EXERCISE INSTRUCTIONS:
Copy the lines below exactly, starting at the one with "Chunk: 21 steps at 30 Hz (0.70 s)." and ending at the one with "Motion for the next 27", and leave out any picture.

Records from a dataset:
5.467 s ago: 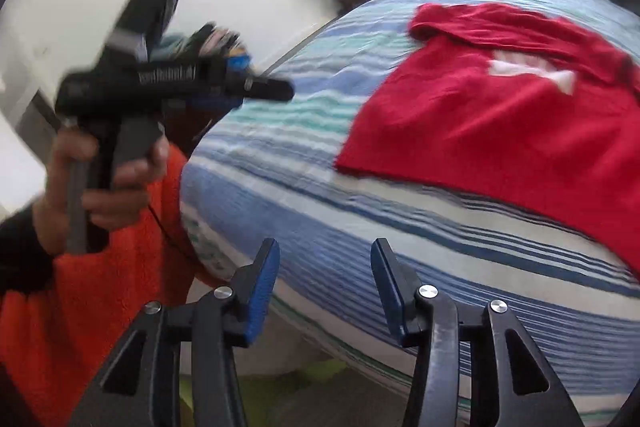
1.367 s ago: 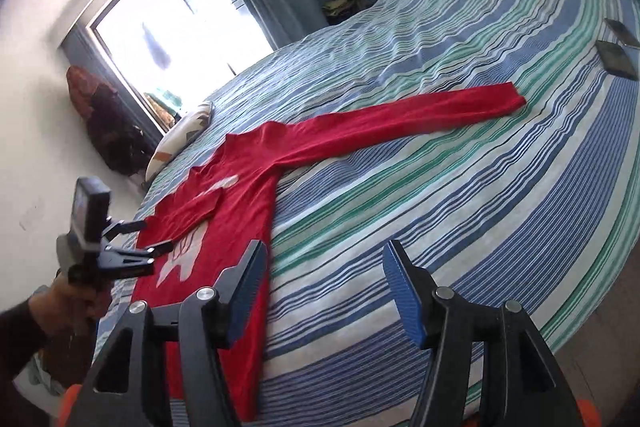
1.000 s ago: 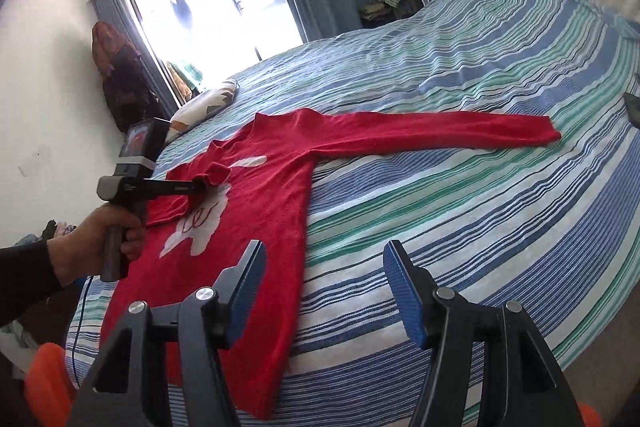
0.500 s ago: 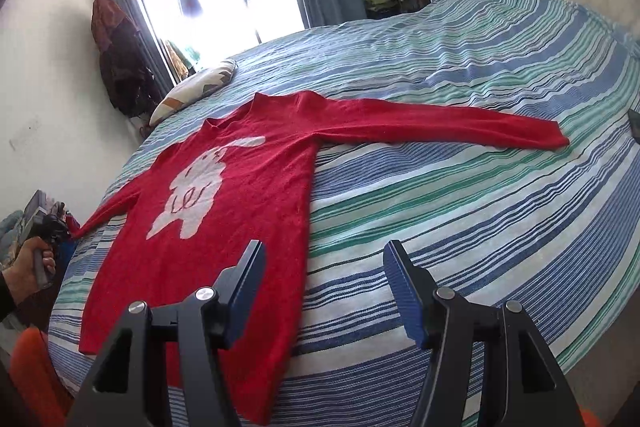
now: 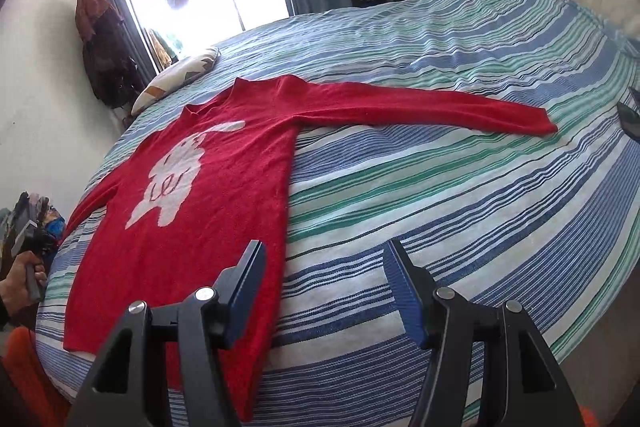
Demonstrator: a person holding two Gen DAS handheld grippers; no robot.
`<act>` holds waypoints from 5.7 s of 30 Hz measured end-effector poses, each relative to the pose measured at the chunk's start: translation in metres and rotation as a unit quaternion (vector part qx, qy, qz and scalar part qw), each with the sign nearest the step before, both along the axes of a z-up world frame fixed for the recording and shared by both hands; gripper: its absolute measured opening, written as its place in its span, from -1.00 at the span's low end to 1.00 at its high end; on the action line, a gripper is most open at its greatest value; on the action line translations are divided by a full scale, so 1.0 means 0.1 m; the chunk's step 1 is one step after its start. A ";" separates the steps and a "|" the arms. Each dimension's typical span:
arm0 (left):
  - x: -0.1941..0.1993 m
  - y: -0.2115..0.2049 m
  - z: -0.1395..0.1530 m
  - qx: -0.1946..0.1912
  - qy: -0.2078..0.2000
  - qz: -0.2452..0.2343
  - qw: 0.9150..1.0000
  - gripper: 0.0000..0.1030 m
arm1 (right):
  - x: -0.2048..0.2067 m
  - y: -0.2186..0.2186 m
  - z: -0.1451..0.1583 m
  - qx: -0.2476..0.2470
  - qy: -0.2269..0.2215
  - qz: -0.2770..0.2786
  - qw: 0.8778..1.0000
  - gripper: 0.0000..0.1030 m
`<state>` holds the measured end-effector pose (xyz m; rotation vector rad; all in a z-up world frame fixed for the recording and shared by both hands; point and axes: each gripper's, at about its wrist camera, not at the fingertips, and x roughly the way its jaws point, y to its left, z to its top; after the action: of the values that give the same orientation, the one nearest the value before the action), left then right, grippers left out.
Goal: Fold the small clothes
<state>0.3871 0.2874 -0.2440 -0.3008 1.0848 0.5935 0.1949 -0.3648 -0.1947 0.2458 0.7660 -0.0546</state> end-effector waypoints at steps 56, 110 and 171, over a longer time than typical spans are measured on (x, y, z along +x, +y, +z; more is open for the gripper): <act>-0.10 -2.57 0.02 0.013 -0.078 -0.357 0.931 0.99 | 1.33 1.65 -0.69 -0.109 0.102 -0.030 0.988 1.00; -0.10 -2.57 0.02 0.012 -0.077 -0.357 0.931 0.99 | 1.36 1.57 -0.71 -0.068 0.077 -0.026 0.994 1.00; -0.10 -2.57 0.02 0.012 -0.077 -0.356 0.931 0.99 | 1.35 1.55 -0.69 -0.065 0.070 -0.024 0.995 1.00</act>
<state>0.3774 0.0303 -0.2417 0.0788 0.9490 -0.0692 0.3298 -0.2100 -0.2641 0.1363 0.8925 -0.1674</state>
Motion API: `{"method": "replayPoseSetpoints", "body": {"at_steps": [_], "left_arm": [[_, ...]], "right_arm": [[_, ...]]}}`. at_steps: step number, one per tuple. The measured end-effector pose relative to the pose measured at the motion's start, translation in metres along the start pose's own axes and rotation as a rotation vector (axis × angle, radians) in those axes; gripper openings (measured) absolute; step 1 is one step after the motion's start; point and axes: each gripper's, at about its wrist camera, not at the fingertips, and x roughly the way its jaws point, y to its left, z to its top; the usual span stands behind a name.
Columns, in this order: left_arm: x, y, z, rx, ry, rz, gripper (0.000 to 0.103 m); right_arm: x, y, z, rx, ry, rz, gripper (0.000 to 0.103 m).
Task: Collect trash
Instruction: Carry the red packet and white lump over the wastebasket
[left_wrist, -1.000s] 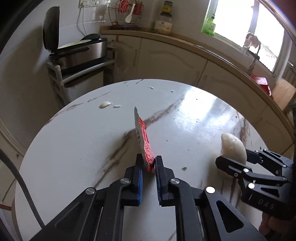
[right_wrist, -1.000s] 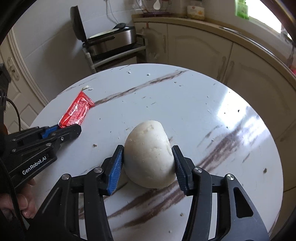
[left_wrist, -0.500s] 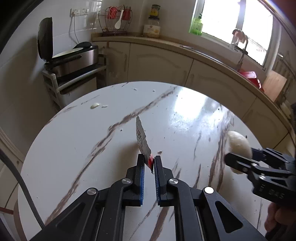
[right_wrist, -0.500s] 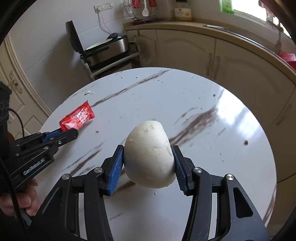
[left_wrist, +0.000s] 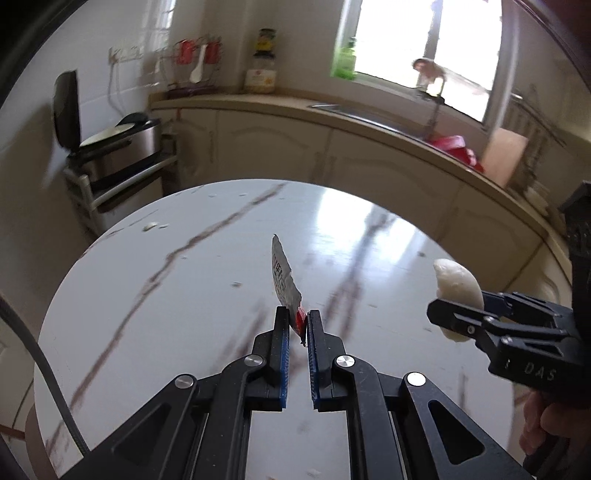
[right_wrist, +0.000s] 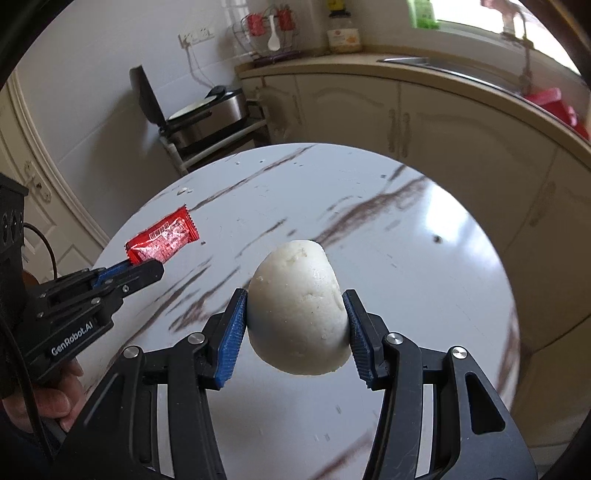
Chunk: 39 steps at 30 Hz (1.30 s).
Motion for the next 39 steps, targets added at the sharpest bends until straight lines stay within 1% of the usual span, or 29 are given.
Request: {"method": "replayPoseSetpoints", "body": {"at_steps": [5,11,18,20,23,26,29,33,39], "left_arm": [[-0.031,-0.038,-0.019,0.055,-0.011,-0.054,0.005],[-0.068,-0.092,-0.039,0.130,-0.029,-0.148,0.005],[-0.092,-0.166,-0.061,0.240,-0.018,-0.266,0.005],[-0.091,-0.185,-0.063,0.265,-0.011,-0.290,0.005],[-0.094,-0.211,-0.076,0.302,0.009,-0.332,0.005],[-0.090,-0.232,-0.089,0.334,0.041,-0.365,0.005],[-0.069,-0.246,-0.094,0.363,0.099,-0.390,0.005],[-0.042,-0.268,-0.114,0.399,0.184,-0.401,0.005],[0.001,-0.296,-0.134,0.451,0.296,-0.395,0.005]], "right_arm": [[-0.041,-0.021,-0.020,0.038,-0.042,-0.013,0.049],[-0.090,-0.047,-0.045,0.081,-0.084,-0.052,0.049],[-0.155,-0.096,-0.088,0.169,-0.129,-0.152,0.049],[-0.167,-0.111,-0.100,0.194,-0.131,-0.182,0.049],[-0.182,-0.133,-0.122,0.236,-0.126,-0.225,0.049],[-0.190,-0.154,-0.143,0.274,-0.110,-0.258,0.049],[-0.186,-0.177,-0.165,0.325,-0.080,-0.280,0.049],[-0.169,-0.211,-0.200,0.397,-0.015,-0.292,0.049],[-0.131,-0.246,-0.236,0.476,0.071,-0.270,0.049]]}}
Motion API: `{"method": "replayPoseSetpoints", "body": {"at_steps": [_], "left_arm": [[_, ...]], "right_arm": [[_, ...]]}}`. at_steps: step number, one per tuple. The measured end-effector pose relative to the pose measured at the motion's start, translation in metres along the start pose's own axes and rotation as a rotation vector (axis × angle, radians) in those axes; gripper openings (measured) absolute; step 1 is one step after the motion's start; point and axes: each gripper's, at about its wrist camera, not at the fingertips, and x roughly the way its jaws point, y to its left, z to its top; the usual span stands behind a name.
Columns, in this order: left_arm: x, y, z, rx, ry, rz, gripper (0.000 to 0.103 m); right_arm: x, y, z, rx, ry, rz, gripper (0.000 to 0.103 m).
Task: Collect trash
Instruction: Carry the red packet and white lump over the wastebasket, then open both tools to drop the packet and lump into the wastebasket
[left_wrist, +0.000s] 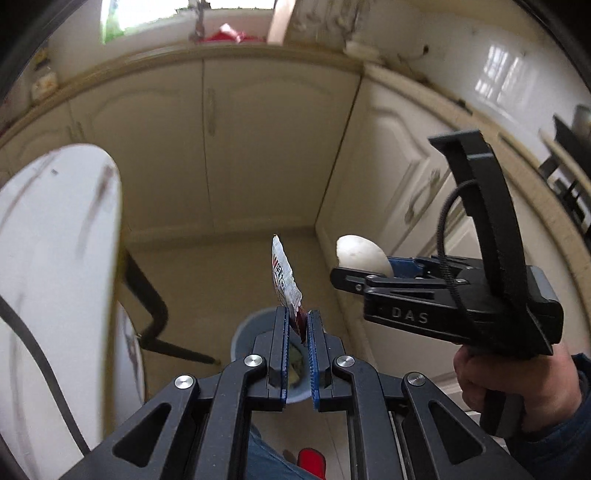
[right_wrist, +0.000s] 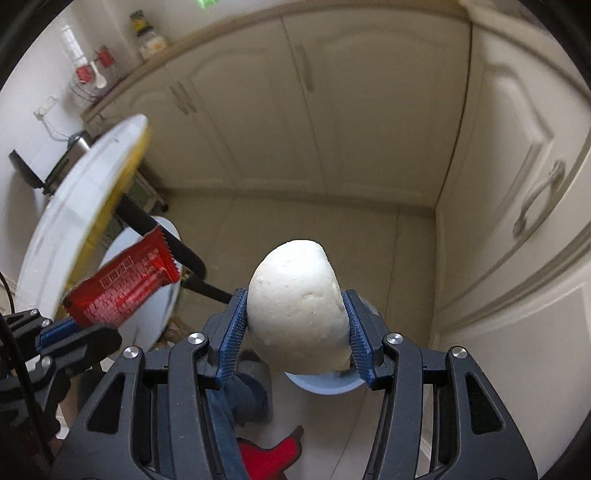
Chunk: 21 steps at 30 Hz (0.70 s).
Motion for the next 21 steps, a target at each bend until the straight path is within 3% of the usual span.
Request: {"method": "replayPoseSetpoints", "body": {"at_steps": [12,15,16,17,19,21], "left_arm": [[0.116,0.006,0.025,0.011,0.259,0.010,0.008],[0.130,0.006,0.033,0.004,0.283,0.023,0.019],[0.137,0.004,0.039,0.004,0.286,0.032,0.025],[0.138,0.004,0.042,0.003,0.286,0.035,0.036],[0.141,0.000,0.044,0.002,0.280,0.044,0.042],[0.135,0.001,0.043,0.005,0.277,0.060,0.046]], "right_arm": [[0.101,-0.055,-0.020,0.120,0.220,0.010,0.050],[0.116,-0.064,-0.026,0.155,0.255,0.020,0.052],[0.120,-0.067,-0.028,0.164,0.262,0.021,0.058],[0.123,-0.071,-0.030,0.172,0.266,0.022,0.074],[0.128,-0.077,-0.034,0.195,0.269,0.024,0.088],[0.133,-0.082,-0.033,0.219,0.271,0.025,0.090]]}}
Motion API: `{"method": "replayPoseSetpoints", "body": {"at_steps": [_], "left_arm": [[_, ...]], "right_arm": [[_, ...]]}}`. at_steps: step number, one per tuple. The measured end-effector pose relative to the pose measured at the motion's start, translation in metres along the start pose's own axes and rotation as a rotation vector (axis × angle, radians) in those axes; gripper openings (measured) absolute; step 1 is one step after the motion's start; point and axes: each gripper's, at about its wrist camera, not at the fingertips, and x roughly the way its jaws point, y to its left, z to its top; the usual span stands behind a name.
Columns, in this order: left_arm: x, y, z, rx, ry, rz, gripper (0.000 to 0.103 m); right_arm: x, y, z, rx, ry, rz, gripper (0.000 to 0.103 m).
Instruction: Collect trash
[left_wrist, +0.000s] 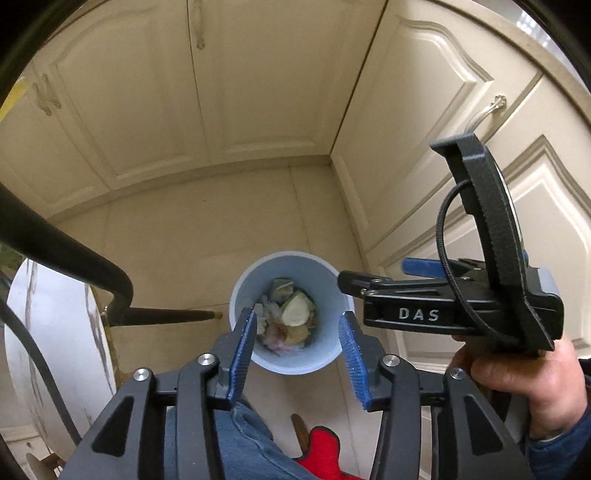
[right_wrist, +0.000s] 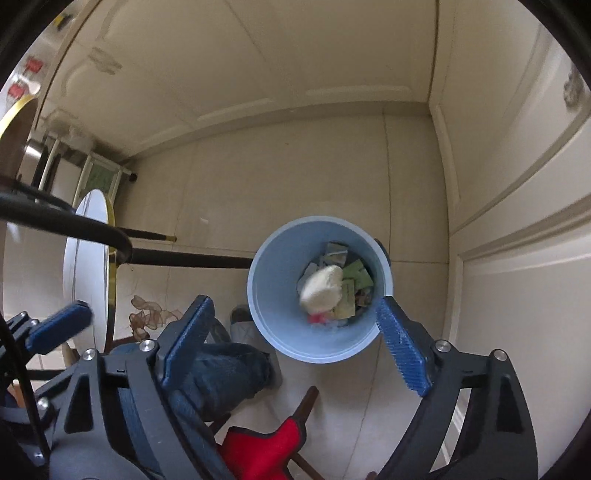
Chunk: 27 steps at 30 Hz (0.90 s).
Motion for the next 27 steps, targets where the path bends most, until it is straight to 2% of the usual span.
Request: {"method": "replayPoseSetpoints", "body": {"at_steps": [2,6,12,17,19,21,27], "left_arm": [[-0.009,0.004,-0.007,0.007,-0.014,0.017,0.055],[-0.021,-0.005,-0.013,0.031,-0.064,0.084,0.076],[-0.059,-0.025,-0.035,0.068,-0.155,0.155,0.078],[-0.121,-0.039,-0.056,0.064,-0.297,0.176,0.083],[-0.150,-0.039,-0.065,0.056,-0.363,0.186,0.086],[-0.179,-0.037,-0.076,0.041,-0.432,0.209,0.093],[-0.261,-0.013,-0.120,-0.085,-0.618,0.324,0.102]], "right_arm": [[0.000,-0.005,-0.002,0.029,-0.009,-0.007,0.103],[-0.005,-0.013,-0.003,0.070,-0.024,-0.014,0.103],[-0.029,-0.004,-0.010,0.076,-0.079,-0.023,0.103],[-0.075,0.014,-0.014,0.071,-0.183,-0.020,0.103],[-0.100,0.029,-0.015,0.050,-0.239,-0.016,0.103],[-0.128,0.047,-0.015,0.021,-0.300,-0.007,0.103],[-0.202,0.124,-0.023,-0.115,-0.464,0.050,0.103]]}}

OUTPUT FOR THIS TASK:
Chunk: 21 steps at 30 Hz (0.70 s).
Motion for the next 21 steps, a target at each bend until the straight path is within 3% of the usual span.
Request: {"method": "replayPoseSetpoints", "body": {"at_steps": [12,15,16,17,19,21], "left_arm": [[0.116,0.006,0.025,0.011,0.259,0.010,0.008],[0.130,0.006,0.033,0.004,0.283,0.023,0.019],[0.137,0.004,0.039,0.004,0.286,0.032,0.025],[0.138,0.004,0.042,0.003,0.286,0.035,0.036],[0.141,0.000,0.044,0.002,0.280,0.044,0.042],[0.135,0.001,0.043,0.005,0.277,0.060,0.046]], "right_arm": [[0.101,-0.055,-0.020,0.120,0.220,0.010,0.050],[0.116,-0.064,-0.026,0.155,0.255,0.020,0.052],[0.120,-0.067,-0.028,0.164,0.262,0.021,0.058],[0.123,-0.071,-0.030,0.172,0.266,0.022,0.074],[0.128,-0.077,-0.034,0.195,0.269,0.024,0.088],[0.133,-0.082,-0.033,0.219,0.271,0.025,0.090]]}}
Motion API: `{"method": "replayPoseSetpoints", "body": {"at_steps": [_], "left_arm": [[_, ...]], "right_arm": [[_, ...]]}}`. at_steps: step number, one per tuple. The measured end-effector pose relative to the pose measured at the motion's start, translation in metres along the start pose's own axes and rotation as a rotation vector (axis × angle, radians) in those axes; gripper openings (measured) absolute; step 1 is one step after the motion's start; point and axes: each gripper's, at about its wrist camera, not at the fingertips, and x roughly the way its jaws point, y to its left, z to its top; the usual span stands behind a name.
Columns, in this order: left_arm: x, y, z, rx, ry, rz, gripper (0.000 to 0.103 m); right_arm: x, y, z, rx, ry, rz, gripper (0.000 to 0.103 m).
Instruction: Collect trash
[left_wrist, +0.000s] 
[right_wrist, +0.000s] 
Chunk: 27 steps at 30 Hz (0.90 s).
Motion for the next 27 steps, targets where the path bends most, until it is straight to 2% of the usual span.

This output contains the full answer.